A pair of in-house Texas attorneys for Chevron is co-leading on the company’s purchase of New York-based Hess Corp. for $60 billion, which includes net debt and the book value of a non-controlling interest.
The team included JP Whalen, Chevron’s corporate counsel in Houston; and Siva Barnwell Adams, senior managing counsel for transactions, also in Houston (see The Texas Lawbook‘s profile of her here). They were joined by Jennifer Fary, senior counsel for environmental and safety in Pittsburgh; and David Cohen, senior managing counsel at Chevron’s headquarters in San Ramon, Calif.
Paul, Weiss, Rifkind, Wharton & Garrison is serving as outside counsel to Chevron, which used Morgan Stanley and Evercore as financial advisors. The Paul Weiss team was led by partner Kyle Seifried, counsel Stan Richards and partner Scott Barshay.
Wachtell, Lipton, Rosen & Katz advised Hess, which tapped Goldman Sachs and J.P. Morgan Securities as financial advisors. The Wachtell group was led by Marty Lipton, Karessa Cain and Zachary Podolsky. Timothy Goodell is Hess’ general counsel.
The deal is expected to close in the first half of 2024 if it passes muster with Hess shareholders and regulators. Hess CEO John Hess, the son of founder Leon Hess, is expected to join Chevron’s board.
The all-stock deal works out to $171 per share, or $53 billion. Hess shareholders will receive 1.0250 shares of Chevron for each Hess share, a 5 percent premium over Chevron’s closing stock price on Friday.
“This combination positions Chevron to strengthen our long-term performance and further enhance our advantaged portfolio by adding world-class assets,” Chevron chairman and CEO Mike Wirth said in a statement.
Unlike ExxonMobil’s $59.5 billion acquisition of Pioneer Natural Resources, which extends its reach and depth in the Permian Basin, Chevron’s purchase was largely about Hess’ properties in Guyana, although Hess claims it is a leading oil and gas producer in the Bakken shale in North Dakota (it also owns assets in the deepwater Gulf of Mexico and the Gulf of Thailand).
“Despite a modest 5 percent premium paid, the long-term impact, both strategic and financial, is unquestionably powerful,” Piper Sandler research analyst Ryan Todd in New York wrote in a note. “With a 30 percent stake in what is likely the industry’s most attractive global duration/growth resource, CVX [Chevron] addresses a growing shareholder concern (long-term resource depth) while increasing the long-term FCF [free cash flow] growth/duration outlook.”
While the transaction is modestly dilutive in the near-term as well as the cost to acquire a premium asset adds near-term risk, Todd likes the long-term portfolio impact for Chevron, increasingly differentiating its competitiveness within the international oil company landscape globally, which includes competitors like Exxon, BP and Royal Dutch Shell.
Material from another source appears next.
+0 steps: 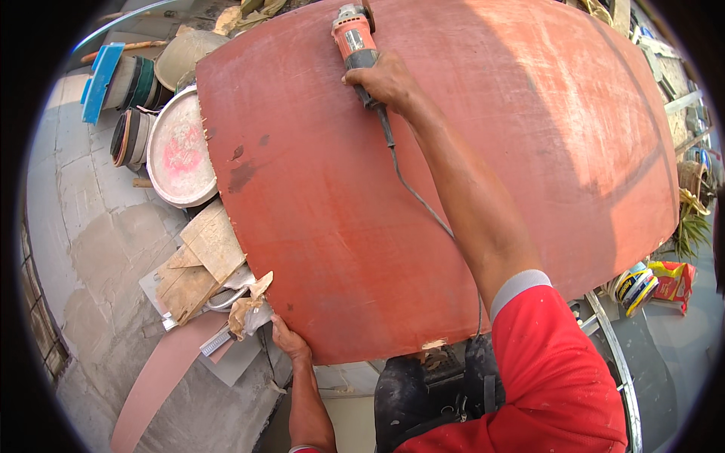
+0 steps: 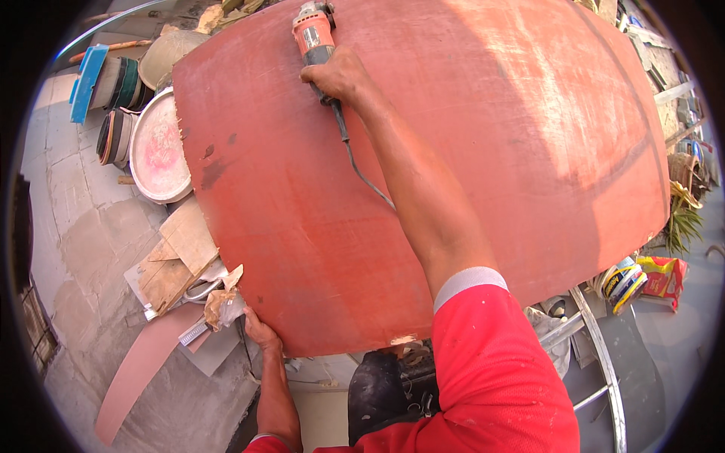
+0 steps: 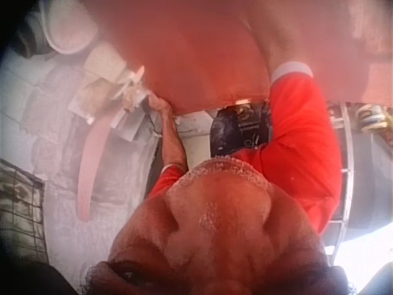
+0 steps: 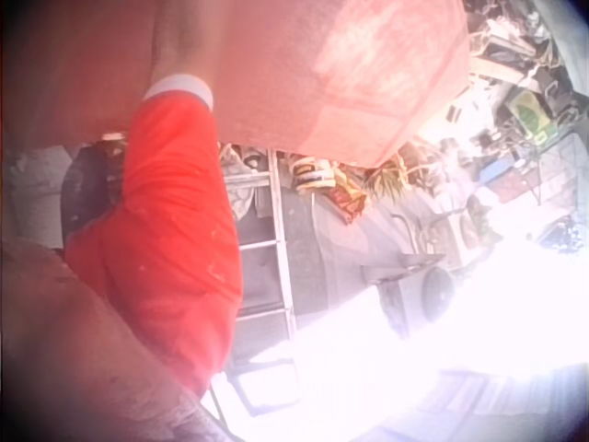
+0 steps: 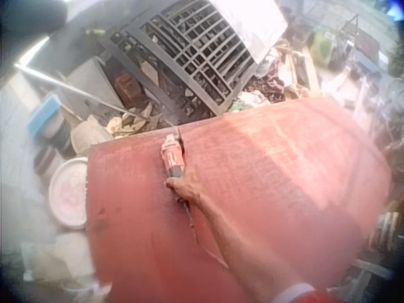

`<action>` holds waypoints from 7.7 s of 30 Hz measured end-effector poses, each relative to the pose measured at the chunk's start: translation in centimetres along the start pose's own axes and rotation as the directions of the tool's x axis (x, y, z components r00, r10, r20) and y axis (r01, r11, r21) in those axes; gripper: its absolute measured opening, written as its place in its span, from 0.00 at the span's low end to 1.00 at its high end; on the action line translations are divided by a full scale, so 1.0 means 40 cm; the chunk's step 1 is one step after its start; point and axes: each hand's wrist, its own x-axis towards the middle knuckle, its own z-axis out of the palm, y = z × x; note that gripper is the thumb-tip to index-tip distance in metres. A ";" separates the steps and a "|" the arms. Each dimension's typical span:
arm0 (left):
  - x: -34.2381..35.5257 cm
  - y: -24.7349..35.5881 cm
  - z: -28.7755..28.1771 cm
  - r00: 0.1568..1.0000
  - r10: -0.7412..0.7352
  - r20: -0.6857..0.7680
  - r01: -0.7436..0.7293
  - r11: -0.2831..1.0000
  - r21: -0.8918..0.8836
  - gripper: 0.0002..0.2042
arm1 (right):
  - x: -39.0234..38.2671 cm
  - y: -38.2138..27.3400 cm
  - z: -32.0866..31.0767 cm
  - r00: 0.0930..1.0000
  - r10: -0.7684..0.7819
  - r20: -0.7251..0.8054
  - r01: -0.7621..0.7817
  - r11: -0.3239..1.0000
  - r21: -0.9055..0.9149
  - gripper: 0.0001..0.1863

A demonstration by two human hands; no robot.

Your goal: The person moves a large red board outdoors, plugs in an angle grinder, and cuts the board into two pieces. They then lift and separate the cut pieces.

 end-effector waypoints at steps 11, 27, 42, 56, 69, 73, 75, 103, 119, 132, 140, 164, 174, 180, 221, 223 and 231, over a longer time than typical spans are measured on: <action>0.001 0.000 -0.002 1.000 0.008 -0.007 -0.008 0.999 0.034 0.34 | -0.026 0.011 -0.006 1.000 0.002 0.007 -0.002 0.999 -0.036 0.14; -0.002 0.014 0.004 1.000 0.006 0.007 -0.006 1.000 -0.006 0.34 | -0.095 0.020 -0.009 0.999 0.019 0.039 -0.019 1.000 0.003 0.13; 0.002 0.008 -0.001 1.000 0.001 0.005 -0.001 1.000 0.018 0.33 | -0.147 0.031 -0.013 0.997 0.050 0.054 -0.052 0.998 0.032 0.13; 0.004 0.006 0.001 1.000 -0.013 -0.001 0.013 1.000 -0.010 0.33 | -0.216 0.038 -0.021 0.997 0.053 0.056 -0.054 0.998 0.017 0.14; 0.003 0.014 0.006 1.000 -0.017 -0.007 0.017 1.000 -0.013 0.33 | -0.255 0.065 -0.019 0.995 0.077 0.066 -0.081 0.995 0.058 0.16; 0.009 0.005 0.003 1.000 0.001 -0.025 -0.001 1.000 0.029 0.34 | -0.275 0.071 -0.026 0.990 0.097 0.104 -0.101 0.994 0.033 0.17; 0.010 0.006 0.002 1.000 0.009 -0.018 -0.008 0.999 0.040 0.34 | -0.284 0.069 -0.024 0.991 0.101 0.085 -0.105 0.993 0.044 0.17; 0.012 0.008 0.002 1.000 -0.007 -0.022 0.008 0.999 0.039 0.34 | -0.409 0.104 -0.021 0.984 0.167 0.063 -0.171 0.984 0.054 0.30; 0.014 0.011 0.008 0.998 -0.036 -0.043 0.034 0.999 -0.029 0.35 | -0.515 0.129 -0.021 0.981 0.188 0.048 -0.188 0.982 0.005 0.32; 0.012 0.019 0.010 0.999 -0.029 -0.024 0.029 1.000 -0.012 0.35 | -0.596 0.144 -0.020 0.973 0.225 0.057 -0.227 0.974 0.026 0.31; 0.022 0.006 0.002 0.999 -0.042 -0.031 0.041 0.999 -0.003 0.36 | -0.656 0.146 -0.029 0.958 0.272 0.086 -0.275 0.961 0.023 0.31; 0.014 0.027 0.008 0.999 -0.048 -0.006 0.048 0.998 -0.032 0.37 | -0.809 0.218 -0.032 0.951 0.295 0.096 -0.294 0.956 -0.023 0.35; 0.026 0.007 0.000 0.999 -0.037 0.002 0.037 0.999 -0.034 0.36 | -0.870 0.248 -0.028 0.961 0.268 0.074 -0.264 0.963 -0.052 0.37; 0.013 0.030 0.010 1.000 -0.029 -0.010 0.028 0.998 -0.058 0.37 | -0.901 0.255 -0.031 0.949 0.301 0.092 -0.300 0.953 -0.025 0.38; 0.051 0.070 -0.023 0.982 0.183 0.054 -0.191 0.930 0.313 0.33 | -1.196 0.215 -0.088 0.998 0.046 -0.043 -0.049 0.996 -0.081 0.40; 0.042 0.077 -0.042 0.979 0.176 0.100 -0.199 0.929 0.311 0.30 | -1.223 0.180 -0.142 0.992 0.119 -0.038 -0.122 0.986 -0.110 0.39; 0.079 0.021 -0.127 0.944 0.137 0.301 -0.169 0.982 0.082 0.24 | -1.395 0.052 -0.236 0.977 -0.021 -0.211 -0.020 0.982 -0.186 0.30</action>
With more than 11 billion barrels of oil equivalent of discovered resource (conservatively), a program that will drive growth well into the next decade and industry-leading cash margins/profitability, the Stabroek Block in Guyana (which Hess owns 30% of) is unquestionably the most attractive global oil asset of the last decade-plus, Todd says.
“Future upside remains significant and is likely underappreciated in HES [Hess], with the
continued de-risking of deeper zones and the ongoing exploration program (10 to 12 wells in 2024) offering the potential to nearly double current existing resource,” he notes.
For Hess shareholders, Todd says the response is likely similar to that of Pioneer just two weeks ago, “grumbling that another premium, long-duration and differentiated resource went off the board at a modest premium but where the all-stock deal provides forward equity participation and accelerates FCF generation.”